Saturday, June 4, 2011
20 years later - AIDS patient essentially cured
Almost 20 years after he became infected, Timothy Brown is, essentially, cured of AIDS.
Brown, now 45, is known in medical-journal circles as "The Berlin Patient," a moniker assigned him by a February 2009 case study published in the New England Journal of Medicine.
In a "Brief Report," oncologist Gero Huetter and his colleagues at Berlin's University Hospital described the unique stem-cell transplant of an HIV-infected patient — Brown — who had acute myeloid leukemia, and the remarkable result: Twenty months after the procedure, the virus had not reappeared in Brown's body, even though he was no longer taking antiretroviral drugs.
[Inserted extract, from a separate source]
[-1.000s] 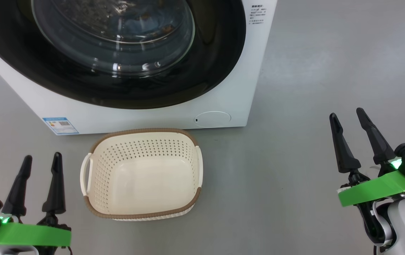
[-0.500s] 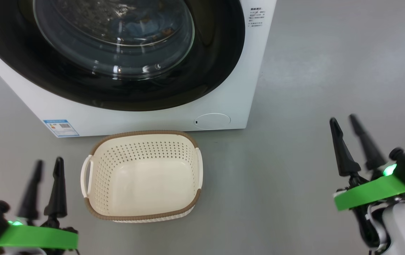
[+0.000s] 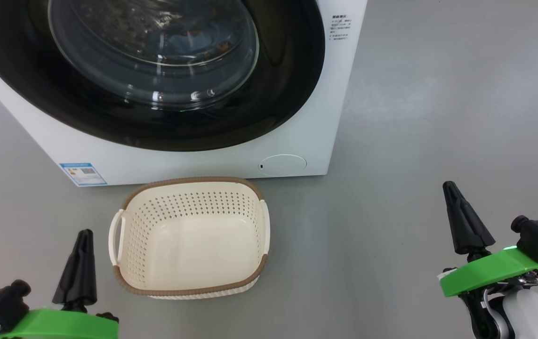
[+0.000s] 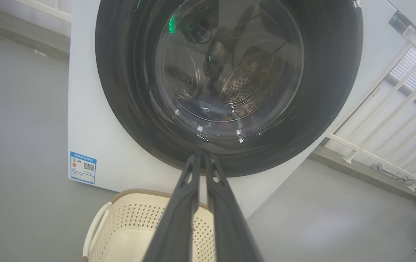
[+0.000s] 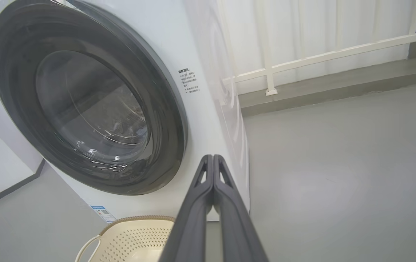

The bone marrow Brown received in a time-tested treatment for leukemia also transferred to Brown's immune system an uncommon genetic variation — present in an estimated 10% of northern Europeans — that rendered it resistant to HIV.
When he learned he was HIV-positive in 1995, a friend told him gravely that he probably had two years to live.
Ten years later, he was alive and taking antiretroviral medications. Then, in 2006, a bout of exhaustion sent him to the doctor, who diagnosed leukemia and proposed the customary treatment: Wipe out Brown's immune system with radiation and rebuild it with the bone marrow of a healthy donor.
From the 230 possible matches found for Brown, Dr. Huetter deliberately picked a donor who carried genetic resistance to HIV, hoping they might lick both diseases in a single shot.
Now living in San Francisco, Brown has found himself a bit of a celebrity at AIDS functions around the city. Two weeks ago, he spoke at an event titled "Cure — Still a Four-Letter Word?" organized by the American Foundation for AIDS Research. Afterward, he says, "everybody wanted to get their picture taken with me."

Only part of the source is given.